> _AIM OF THE EXERCISE_
Each line below is to be copied out exactly, and none may be omitted.

> _INFORMATION PROVIDED_
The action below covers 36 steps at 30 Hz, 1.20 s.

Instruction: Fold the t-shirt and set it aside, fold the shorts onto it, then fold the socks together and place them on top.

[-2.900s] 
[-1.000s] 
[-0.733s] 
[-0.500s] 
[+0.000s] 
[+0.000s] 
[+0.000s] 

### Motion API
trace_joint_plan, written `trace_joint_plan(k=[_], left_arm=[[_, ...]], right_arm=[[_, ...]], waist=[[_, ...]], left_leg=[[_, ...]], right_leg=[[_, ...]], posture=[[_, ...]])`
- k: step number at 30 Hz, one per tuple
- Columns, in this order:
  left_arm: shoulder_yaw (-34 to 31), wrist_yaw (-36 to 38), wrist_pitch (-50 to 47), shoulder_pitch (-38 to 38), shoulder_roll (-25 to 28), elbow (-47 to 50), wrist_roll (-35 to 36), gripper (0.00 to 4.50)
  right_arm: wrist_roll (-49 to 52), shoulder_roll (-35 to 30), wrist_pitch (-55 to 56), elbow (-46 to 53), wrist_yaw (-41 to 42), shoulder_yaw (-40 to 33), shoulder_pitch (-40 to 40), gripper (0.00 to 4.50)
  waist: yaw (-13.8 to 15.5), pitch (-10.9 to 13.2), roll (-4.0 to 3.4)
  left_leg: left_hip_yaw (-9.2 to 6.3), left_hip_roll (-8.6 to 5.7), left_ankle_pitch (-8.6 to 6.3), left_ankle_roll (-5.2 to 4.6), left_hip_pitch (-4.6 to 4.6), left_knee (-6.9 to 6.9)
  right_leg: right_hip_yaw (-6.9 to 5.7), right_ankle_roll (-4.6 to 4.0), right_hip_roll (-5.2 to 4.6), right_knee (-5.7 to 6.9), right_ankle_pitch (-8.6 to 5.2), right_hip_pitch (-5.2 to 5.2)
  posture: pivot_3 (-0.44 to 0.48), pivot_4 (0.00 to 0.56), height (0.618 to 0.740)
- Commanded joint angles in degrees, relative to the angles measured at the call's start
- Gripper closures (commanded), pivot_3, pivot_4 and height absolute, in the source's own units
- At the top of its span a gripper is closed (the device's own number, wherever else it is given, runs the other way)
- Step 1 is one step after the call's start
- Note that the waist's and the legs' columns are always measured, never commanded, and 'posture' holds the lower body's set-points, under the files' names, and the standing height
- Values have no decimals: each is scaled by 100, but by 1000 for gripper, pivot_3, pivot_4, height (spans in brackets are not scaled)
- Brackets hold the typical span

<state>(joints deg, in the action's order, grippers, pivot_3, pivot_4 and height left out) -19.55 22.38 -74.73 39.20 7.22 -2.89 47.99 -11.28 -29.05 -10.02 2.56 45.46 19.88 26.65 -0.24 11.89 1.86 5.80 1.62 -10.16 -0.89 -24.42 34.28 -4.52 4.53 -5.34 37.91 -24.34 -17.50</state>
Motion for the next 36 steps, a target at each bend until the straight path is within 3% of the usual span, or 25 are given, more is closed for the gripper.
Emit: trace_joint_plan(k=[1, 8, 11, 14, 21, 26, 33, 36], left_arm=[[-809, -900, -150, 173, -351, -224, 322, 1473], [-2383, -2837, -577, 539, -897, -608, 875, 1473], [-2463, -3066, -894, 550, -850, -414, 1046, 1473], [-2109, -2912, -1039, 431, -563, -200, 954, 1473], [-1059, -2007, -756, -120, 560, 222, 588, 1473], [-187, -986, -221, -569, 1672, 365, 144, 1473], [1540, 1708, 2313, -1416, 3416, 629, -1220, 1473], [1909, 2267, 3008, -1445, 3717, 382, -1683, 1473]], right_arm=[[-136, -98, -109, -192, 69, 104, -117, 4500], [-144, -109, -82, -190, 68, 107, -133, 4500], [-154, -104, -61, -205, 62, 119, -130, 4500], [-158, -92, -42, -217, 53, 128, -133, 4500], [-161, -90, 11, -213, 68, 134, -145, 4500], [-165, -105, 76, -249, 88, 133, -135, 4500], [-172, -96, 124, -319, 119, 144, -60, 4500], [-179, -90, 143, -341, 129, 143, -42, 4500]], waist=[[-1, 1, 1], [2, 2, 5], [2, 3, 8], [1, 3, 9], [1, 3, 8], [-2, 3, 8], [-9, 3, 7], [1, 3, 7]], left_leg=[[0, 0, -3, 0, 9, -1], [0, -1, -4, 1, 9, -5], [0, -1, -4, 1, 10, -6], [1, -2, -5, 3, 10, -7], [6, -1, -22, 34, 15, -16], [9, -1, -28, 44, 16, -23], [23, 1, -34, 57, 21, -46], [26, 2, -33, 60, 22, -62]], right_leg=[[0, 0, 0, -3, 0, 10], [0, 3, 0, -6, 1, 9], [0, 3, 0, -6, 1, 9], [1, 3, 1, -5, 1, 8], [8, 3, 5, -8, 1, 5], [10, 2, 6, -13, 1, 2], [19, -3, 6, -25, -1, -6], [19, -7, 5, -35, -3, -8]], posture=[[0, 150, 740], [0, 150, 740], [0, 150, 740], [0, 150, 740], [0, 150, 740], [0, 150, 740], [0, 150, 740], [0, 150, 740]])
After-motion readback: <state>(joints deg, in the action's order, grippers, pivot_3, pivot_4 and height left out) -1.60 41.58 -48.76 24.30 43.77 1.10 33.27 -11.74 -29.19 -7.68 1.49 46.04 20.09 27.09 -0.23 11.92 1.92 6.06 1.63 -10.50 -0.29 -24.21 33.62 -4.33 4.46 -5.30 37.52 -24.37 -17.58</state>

> _TASK SOLUTION_
The action below covers 36 steps at 30 Hz, 1.20 s.

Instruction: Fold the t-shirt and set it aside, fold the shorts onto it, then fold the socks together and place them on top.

[-2.900s] 
[-1.000s] 
[-0.733s] 
[-0.500s] 
[+0.000s] 
[+0.000s] 
[+0.000s] 

### Motion API
trace_joint_plan, written `trace_joint_plan(k=[_], left_arm=[[_, ...]], right_arm=[[_, ...]], waist=[[_, ...]], left_leg=[[_, ...]], right_leg=[[_, ...]], posture=[[_, ...]])`
- k: step number at 30 Hz, one per tuple
- Columns, in this order:
  left_arm: shoulder_yaw (-34 to 31), wrist_yaw (-36 to 38), wrist_pitch (-50 to 47), shoulder_pitch (-38 to 38), shoulder_roll (-25 to 28), elbow (-47 to 50), wrist_roll (-35 to 36), gripper (0.00 to 4.50)
  right_arm: wrist_roll (-49 to 52), shoulder_roll (-35 to 30), wrist_pitch (-55 to 56), elbow (-46 to 53), wrist_yaw (-41 to 42), shoulder_yaw (-40 to 33), shoulder_pitch (-40 to 40), gripper (0.00 to 4.50)
  waist: yaw (-13.8 to 15.5), pitch (-10.9 to 13.2), roll (-4.0 to 3.4)
  left_leg: left_hip_yaw (-9.2 to 6.3), left_hip_roll (-8.6 to 5.7), left_ankle_pitch (-8.6 to 6.3), left_ankle_roll (-5.2 to 4.6), left_hip_pitch (-4.6 to 4.6), left_knee (-6.9 to 6.9)
  right_leg: right_hip_yaw (-6.9 to 5.7), right_ankle_roll (-4.6 to 4.0), right_hip_roll (-5.2 to 4.6), right_knee (-5.7 to 6.9), right_ankle_pitch (-8.6 to 5.2), right_hip_pitch (-5.2 to 5.2)
  posture: pivot_3 (-0.44 to 0.48), pivot_4 (0.00 to 0.56), height (0.618 to 0.740)
- Commanded joint angles in degrees, relative to the angles measured at the call's start
- Gripper closures (commanded), pivot_3, pivot_4 and height absolute, in the source's own units
- At the top of its span a gripper is closed (the device's own number, wherever else it is given, runs the other way)
- Step 1 is one step after the call's start
- Note that the waist's and the legs' columns are always measured, never commanded, and 'posture' holds the lower body's set-points, under the files' names, and the standing height
- Values have no decimals: each is scaled by 100, but by 1000 for gripper, pivot_3, pivot_4, height (spans in brackets are not scaled)
- Brackets hold the typical span

<state>(joints deg, in the action's order, grippers, pivot_3, pivot_4 and height left out) -19.55 22.38 -74.73 39.20 7.22 -2.89 47.99 -11.28 -29.05 -10.02 2.56 45.46 19.88 26.65 -0.24 11.89 1.86 5.80 1.62 -10.16 -0.89 -24.42 34.28 -4.52 4.53 -5.34 37.91 -24.34 -17.50</state>
Motion for the next 36 steps, a target at each bend until the straight path is within 3% of the usual span, or 25 are given, more is closed for the gripper.
Emit: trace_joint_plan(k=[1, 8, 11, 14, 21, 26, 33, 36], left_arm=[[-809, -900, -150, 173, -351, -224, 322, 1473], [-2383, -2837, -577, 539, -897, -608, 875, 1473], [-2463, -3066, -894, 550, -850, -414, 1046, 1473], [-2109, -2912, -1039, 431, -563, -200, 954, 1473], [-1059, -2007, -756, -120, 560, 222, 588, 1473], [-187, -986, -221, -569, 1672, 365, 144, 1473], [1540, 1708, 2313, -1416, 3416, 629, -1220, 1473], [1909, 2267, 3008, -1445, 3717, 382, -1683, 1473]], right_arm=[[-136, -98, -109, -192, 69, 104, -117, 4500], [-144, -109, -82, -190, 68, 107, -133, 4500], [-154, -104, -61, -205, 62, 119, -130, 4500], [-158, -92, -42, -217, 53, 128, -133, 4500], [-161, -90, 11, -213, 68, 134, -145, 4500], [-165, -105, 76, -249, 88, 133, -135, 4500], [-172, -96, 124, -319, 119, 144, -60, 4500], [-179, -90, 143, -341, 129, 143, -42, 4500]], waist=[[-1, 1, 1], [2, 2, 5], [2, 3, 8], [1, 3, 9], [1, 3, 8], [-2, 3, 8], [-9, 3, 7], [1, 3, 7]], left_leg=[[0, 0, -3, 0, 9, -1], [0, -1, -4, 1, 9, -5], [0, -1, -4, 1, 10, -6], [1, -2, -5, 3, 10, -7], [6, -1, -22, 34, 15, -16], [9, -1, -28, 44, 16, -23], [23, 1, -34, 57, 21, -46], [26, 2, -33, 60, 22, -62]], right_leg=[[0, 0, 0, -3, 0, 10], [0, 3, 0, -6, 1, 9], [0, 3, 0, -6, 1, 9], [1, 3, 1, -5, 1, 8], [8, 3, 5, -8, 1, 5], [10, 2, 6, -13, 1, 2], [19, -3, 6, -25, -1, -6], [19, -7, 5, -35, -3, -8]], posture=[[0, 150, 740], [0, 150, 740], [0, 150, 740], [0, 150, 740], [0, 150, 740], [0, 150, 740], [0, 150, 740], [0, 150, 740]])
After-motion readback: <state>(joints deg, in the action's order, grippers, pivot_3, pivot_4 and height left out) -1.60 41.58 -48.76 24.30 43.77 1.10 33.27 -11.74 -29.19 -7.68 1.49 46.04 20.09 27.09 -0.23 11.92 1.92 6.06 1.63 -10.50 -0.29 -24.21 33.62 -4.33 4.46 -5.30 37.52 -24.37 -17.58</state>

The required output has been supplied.